[WHAT THIS TASK INVOLVES] Your task is to repeat exactly the lines below between the line holding "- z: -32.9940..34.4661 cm" and the line holding "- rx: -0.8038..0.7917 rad", inclusive, and only those.

-.-.-

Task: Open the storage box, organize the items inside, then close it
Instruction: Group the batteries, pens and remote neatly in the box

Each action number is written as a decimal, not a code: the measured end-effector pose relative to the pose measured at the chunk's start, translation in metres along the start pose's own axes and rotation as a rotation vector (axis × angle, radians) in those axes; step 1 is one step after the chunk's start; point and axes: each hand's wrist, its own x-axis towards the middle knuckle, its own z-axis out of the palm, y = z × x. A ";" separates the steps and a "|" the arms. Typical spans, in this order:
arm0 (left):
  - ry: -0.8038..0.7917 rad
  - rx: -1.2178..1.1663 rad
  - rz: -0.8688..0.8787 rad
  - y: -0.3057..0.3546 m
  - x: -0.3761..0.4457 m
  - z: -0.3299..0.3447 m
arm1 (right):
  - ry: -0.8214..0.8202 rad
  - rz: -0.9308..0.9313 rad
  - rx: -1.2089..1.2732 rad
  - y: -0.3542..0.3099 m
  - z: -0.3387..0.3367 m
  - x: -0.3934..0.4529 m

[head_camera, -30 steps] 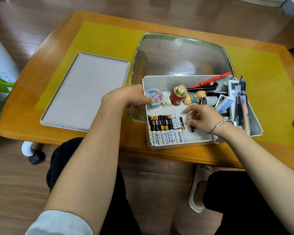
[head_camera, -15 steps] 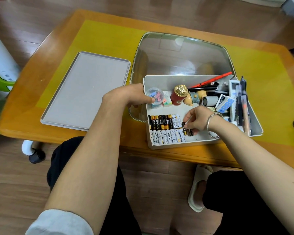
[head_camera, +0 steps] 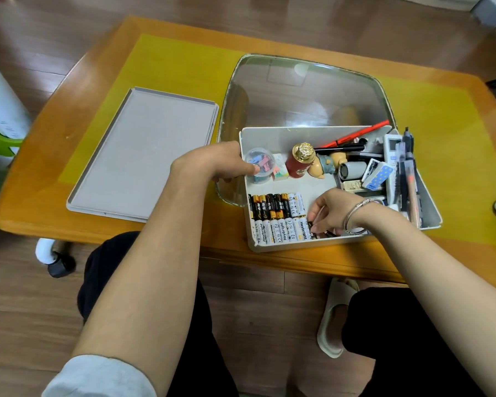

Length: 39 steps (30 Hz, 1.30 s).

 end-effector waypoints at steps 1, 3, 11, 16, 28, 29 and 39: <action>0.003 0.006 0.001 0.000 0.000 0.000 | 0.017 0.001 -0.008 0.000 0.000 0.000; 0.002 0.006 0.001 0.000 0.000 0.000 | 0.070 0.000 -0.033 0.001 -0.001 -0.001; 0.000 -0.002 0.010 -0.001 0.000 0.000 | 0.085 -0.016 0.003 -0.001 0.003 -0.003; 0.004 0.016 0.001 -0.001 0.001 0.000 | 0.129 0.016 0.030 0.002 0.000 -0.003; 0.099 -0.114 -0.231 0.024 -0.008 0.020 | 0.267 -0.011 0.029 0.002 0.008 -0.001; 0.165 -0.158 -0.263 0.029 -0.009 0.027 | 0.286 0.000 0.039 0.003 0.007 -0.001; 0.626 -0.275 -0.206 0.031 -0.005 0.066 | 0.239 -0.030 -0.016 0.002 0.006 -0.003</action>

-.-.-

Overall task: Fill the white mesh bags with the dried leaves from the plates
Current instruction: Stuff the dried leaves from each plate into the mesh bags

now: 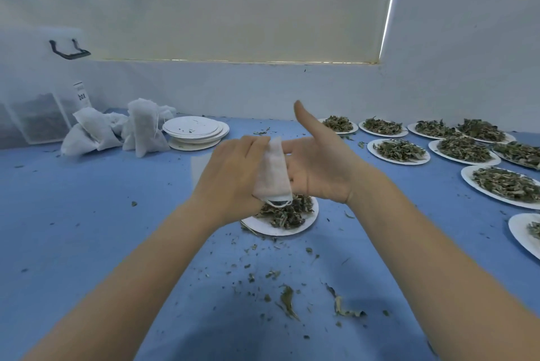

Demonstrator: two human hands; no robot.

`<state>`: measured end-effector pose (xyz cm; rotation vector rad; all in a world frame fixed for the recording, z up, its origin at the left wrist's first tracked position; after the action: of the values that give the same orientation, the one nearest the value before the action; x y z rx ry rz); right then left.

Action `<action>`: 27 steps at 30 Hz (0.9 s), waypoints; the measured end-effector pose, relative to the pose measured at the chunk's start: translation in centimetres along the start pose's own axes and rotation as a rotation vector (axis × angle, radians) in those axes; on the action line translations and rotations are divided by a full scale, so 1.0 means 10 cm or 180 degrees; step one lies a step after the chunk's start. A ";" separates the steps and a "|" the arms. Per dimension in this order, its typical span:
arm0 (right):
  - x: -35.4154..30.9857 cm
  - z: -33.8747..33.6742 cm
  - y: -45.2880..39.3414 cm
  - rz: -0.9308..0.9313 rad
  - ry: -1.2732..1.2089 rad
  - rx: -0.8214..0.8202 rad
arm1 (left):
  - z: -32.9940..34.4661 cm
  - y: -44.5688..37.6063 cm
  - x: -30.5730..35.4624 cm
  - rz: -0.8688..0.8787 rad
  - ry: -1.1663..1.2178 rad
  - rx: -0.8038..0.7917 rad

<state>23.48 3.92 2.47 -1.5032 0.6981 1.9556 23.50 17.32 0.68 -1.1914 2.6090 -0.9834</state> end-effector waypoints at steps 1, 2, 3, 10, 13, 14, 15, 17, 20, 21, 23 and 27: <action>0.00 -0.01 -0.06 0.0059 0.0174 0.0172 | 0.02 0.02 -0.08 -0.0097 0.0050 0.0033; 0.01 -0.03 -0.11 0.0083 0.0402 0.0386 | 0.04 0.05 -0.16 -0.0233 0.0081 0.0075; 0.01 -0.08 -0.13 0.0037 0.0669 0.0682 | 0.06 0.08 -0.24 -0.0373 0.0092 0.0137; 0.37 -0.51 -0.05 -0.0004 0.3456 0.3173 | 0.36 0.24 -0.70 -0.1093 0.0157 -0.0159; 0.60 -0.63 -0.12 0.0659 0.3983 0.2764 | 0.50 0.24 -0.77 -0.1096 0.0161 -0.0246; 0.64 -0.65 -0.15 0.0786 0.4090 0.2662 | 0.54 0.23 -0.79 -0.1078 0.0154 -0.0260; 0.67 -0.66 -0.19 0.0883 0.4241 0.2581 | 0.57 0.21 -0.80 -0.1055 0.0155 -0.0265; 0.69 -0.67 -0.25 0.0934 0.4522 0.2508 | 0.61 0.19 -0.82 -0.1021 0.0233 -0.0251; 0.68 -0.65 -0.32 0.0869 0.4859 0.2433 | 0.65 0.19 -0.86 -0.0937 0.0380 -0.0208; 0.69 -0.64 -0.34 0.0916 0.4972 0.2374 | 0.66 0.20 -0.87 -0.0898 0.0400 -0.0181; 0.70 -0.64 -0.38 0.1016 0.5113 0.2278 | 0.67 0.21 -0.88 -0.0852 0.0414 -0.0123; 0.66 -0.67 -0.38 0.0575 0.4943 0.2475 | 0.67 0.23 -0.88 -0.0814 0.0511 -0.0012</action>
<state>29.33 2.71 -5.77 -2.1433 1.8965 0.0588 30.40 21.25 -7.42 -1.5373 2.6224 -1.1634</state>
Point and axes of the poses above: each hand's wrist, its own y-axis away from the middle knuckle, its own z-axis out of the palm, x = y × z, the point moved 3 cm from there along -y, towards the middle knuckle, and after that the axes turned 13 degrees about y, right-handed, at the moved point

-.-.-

[REPLY]
  - z: -32.9940..34.4661 cm
  - y: -44.5688..37.6063 cm
  - x: -30.5730..35.4624 cm
  - rz: -0.8688..0.8787 rad
  - ry: -1.1663..1.2178 rad
  - rx: -0.8038..0.7917 rad

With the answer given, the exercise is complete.